EXERCISE DETAILS »
Every line below from the one containing "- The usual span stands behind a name" through the one containing "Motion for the" must be transcribed exactly. Omit all lines outside that stretch.

[DATA SECTION — start]

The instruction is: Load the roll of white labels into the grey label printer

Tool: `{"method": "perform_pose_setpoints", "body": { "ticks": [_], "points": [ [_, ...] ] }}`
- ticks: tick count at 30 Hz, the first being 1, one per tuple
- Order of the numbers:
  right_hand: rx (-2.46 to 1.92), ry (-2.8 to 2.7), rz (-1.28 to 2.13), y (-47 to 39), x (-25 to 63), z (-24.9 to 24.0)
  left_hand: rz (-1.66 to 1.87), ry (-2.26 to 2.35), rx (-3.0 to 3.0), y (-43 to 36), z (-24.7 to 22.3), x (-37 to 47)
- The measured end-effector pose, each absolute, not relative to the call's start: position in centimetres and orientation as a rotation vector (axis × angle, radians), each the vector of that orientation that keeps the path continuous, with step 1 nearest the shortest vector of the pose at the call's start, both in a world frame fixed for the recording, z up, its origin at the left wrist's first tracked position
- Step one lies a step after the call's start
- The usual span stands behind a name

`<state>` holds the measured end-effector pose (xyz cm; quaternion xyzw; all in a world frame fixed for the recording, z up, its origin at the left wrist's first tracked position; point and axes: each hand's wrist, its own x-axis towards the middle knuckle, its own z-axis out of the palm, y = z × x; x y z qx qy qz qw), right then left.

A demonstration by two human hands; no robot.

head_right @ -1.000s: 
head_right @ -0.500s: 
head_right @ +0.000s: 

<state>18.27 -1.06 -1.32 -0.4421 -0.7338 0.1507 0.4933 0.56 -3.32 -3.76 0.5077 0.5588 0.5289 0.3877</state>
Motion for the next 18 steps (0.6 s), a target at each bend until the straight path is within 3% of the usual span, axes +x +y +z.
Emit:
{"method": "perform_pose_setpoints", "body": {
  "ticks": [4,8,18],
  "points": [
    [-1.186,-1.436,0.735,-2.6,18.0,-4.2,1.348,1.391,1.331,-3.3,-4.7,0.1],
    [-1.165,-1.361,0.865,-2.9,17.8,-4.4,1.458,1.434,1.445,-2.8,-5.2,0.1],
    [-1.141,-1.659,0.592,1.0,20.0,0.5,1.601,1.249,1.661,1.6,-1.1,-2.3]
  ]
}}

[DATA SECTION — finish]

ANSWER SPACE »
- The usual span stands behind a name

`<state>` holds the measured end-effector pose (xyz cm; quaternion xyzw; all in a world frame fixed for the recording, z up, its origin at the left wrist's first tracked position; point and axes: each hand's wrist, its own x-axis towards the middle knuckle, its own z-axis out of the palm, y = z × x; x y z qx qy qz qw), right then left.

A demonstration by two human hands; no robot.

head_right @ -1.000s: 
head_right @ -0.500s: 
head_right @ +0.000s: 

<state>18.27 -1.06 -1.32 -0.4421 -0.7338 0.1507 0.4933 0.56 -3.32 -3.76 0.5077 0.5588 0.5289 0.3877</state>
Motion for the next 18 steps (0.6 s), a target at each bend until the straight path is within 3% of the usual span, axes +x +y +z.

The answer was given in full.